• _Exercise_
Extract from the listing each line in which the word "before" appears.

= Beginning of Section =

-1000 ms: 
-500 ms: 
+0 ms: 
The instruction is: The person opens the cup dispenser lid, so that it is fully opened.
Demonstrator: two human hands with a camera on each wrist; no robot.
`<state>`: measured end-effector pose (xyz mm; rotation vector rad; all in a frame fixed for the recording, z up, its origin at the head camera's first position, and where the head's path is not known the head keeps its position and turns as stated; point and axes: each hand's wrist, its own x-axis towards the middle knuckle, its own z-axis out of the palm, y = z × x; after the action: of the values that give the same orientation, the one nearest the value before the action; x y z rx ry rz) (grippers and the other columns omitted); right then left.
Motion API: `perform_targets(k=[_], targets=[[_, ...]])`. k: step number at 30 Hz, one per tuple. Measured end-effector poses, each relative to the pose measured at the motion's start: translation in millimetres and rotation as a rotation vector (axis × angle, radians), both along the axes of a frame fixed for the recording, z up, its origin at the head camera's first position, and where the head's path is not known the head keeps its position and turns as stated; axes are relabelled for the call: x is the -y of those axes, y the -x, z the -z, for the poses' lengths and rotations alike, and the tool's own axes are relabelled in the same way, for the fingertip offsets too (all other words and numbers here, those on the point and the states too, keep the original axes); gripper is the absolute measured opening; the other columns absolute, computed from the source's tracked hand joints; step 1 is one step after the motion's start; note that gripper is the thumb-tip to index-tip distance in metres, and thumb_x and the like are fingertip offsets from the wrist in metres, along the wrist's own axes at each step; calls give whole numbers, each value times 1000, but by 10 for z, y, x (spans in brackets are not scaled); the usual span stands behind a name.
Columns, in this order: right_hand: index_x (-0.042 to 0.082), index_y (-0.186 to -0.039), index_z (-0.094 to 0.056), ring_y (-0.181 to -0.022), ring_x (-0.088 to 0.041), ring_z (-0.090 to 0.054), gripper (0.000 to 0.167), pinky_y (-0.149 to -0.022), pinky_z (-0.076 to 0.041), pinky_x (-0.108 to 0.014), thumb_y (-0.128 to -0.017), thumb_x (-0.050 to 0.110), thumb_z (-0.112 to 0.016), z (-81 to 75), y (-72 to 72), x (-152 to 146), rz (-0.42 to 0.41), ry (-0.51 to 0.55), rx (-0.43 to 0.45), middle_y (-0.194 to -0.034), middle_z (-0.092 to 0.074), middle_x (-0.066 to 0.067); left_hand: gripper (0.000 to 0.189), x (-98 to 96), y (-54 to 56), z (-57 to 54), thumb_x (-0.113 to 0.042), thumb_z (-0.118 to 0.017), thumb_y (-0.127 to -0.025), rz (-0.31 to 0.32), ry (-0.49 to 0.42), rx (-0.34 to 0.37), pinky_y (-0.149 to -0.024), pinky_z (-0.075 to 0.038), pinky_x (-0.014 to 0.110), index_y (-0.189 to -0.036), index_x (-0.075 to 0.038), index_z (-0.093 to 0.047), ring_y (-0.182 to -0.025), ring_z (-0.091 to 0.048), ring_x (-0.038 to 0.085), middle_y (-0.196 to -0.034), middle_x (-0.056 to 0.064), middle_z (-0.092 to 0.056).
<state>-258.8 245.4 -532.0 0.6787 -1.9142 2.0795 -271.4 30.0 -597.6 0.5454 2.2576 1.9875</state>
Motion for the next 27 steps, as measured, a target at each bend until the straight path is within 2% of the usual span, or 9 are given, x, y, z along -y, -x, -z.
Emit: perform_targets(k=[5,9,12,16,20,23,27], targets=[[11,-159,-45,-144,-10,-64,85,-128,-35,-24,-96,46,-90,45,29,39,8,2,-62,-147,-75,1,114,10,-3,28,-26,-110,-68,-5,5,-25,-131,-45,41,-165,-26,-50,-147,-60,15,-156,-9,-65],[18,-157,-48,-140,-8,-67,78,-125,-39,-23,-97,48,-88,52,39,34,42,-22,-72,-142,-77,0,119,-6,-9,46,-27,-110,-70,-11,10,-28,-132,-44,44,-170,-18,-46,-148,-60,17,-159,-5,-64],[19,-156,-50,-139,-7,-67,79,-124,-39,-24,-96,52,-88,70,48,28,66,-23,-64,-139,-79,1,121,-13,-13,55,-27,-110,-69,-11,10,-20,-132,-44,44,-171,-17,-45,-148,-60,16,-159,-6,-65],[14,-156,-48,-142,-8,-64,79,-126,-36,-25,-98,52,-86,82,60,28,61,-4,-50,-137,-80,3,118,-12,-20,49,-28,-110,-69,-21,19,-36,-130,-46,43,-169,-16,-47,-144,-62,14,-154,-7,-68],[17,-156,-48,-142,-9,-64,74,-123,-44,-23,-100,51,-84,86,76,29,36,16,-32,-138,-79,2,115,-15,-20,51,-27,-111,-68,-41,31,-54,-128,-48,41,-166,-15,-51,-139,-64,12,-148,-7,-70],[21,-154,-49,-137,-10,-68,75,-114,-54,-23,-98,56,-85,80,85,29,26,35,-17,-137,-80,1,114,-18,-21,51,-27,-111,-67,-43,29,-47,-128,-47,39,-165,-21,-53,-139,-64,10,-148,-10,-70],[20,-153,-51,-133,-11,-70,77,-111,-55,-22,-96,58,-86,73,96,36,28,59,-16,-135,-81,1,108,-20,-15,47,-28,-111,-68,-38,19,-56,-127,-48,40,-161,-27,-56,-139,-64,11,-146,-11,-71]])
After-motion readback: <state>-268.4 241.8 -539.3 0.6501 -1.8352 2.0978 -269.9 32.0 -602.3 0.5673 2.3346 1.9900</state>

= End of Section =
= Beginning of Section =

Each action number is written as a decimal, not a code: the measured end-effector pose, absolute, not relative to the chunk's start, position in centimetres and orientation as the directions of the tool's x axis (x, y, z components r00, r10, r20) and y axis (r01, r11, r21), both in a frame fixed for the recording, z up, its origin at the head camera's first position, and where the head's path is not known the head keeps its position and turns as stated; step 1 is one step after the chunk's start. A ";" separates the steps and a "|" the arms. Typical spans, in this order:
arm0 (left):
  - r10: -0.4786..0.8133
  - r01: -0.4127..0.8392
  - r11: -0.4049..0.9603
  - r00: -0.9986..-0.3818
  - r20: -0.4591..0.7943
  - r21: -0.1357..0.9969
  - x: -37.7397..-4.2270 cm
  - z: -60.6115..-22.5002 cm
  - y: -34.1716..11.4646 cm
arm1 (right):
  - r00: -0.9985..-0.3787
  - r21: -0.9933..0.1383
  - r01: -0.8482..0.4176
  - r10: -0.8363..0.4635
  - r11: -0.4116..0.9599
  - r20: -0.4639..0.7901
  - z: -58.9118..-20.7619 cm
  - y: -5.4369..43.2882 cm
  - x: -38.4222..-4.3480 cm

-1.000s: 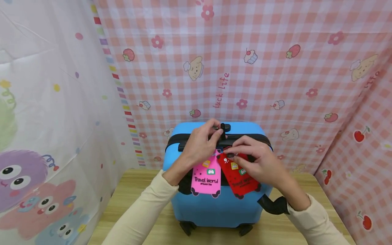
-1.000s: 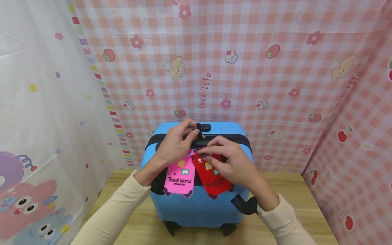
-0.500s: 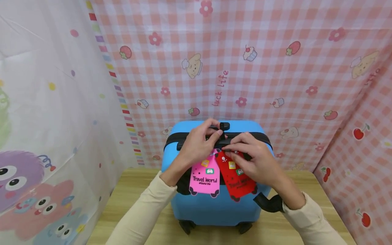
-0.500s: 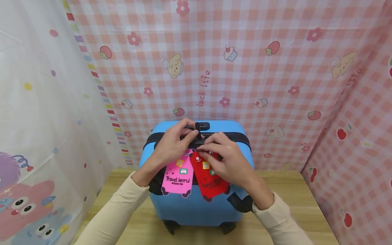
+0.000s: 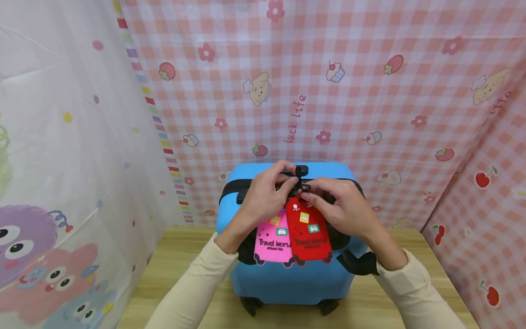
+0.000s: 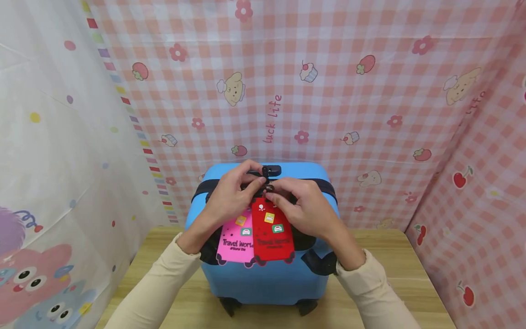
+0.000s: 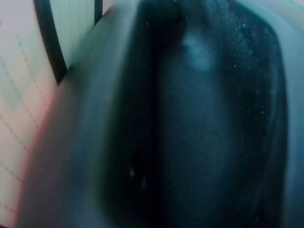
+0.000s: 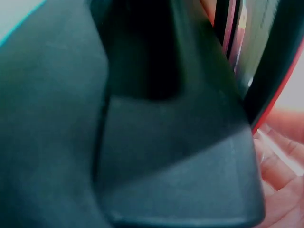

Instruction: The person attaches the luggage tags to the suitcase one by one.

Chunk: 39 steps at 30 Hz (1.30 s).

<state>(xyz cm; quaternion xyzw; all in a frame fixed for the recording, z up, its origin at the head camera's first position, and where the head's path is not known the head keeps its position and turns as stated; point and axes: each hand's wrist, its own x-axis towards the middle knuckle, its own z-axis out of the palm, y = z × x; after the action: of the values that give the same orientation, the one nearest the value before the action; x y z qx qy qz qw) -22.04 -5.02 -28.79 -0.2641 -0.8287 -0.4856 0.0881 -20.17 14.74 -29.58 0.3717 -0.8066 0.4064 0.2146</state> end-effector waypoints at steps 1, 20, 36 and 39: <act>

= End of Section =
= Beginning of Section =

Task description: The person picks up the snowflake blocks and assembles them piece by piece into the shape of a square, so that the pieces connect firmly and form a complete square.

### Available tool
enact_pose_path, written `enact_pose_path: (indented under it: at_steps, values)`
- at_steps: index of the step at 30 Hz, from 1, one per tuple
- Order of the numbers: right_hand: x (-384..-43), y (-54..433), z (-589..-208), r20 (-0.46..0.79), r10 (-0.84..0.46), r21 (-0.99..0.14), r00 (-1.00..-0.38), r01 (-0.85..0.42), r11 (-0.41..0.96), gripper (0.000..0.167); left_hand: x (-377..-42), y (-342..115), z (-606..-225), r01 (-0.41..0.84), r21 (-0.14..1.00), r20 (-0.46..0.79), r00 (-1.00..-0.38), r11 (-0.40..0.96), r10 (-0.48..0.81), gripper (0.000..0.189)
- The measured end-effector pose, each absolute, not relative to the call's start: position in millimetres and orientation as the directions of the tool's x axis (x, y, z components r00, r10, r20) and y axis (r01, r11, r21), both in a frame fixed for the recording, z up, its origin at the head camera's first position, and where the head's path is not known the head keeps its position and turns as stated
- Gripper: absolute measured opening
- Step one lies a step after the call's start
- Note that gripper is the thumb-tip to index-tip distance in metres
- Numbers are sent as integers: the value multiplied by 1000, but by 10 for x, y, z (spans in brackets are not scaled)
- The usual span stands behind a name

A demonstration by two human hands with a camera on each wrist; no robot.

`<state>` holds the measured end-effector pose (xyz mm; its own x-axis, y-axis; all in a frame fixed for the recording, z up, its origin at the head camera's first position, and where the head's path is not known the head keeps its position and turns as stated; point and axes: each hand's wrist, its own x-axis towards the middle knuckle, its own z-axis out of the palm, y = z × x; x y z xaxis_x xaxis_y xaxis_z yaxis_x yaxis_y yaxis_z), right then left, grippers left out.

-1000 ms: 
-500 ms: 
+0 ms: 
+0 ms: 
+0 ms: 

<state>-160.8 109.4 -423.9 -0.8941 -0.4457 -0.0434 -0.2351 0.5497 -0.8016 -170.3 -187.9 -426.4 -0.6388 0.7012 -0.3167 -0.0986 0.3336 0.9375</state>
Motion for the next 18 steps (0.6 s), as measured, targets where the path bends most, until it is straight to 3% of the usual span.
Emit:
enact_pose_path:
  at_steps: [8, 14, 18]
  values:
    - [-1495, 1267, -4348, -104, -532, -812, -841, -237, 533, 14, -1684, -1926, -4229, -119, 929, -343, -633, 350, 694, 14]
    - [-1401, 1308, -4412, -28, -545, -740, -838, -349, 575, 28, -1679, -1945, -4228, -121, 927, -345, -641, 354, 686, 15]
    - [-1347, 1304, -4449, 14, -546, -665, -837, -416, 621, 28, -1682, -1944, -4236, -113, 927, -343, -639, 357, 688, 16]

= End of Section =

• _Exercise solution_
`<state>`: measured end-effector pose (xyz mm; rotation vector rad; all in a frame fixed for the recording, z up, its origin at the head camera's first position, and where the head's path is not known the head keeps its position and turns as stated; point and axes: each hand's wrist, its own x-axis towards the middle knuckle, its own z-axis out of the palm, y = z × x; after the action: of the values that give the same orientation, the one nearest the value before the action; x y z rx ry rz) (grippers and the other columns omitted); right then left.
<state>(xyz cm; quaternion xyzw; all in a frame fixed for the recording, z up, its origin at the head camera's first position, and where the head's path is not known the head keeps its position and turns as stated; point and axes: each hand's wrist, its own x-axis towards the middle knuckle, its own z-axis out of the palm, y = z × x; after the action: of the values that give the same orientation, the one nearest the value before the action; x y z qx qy qz qw) -22.04 -5.02 -28.79 -0.2641 -0.8287 -0.4856 0.0881 -20.17 14.74 -29.58 0.3717 -0.8066 0.4064 0.2146</state> end-effector waypoints at steps 1, 20, 36 and 39: <act>

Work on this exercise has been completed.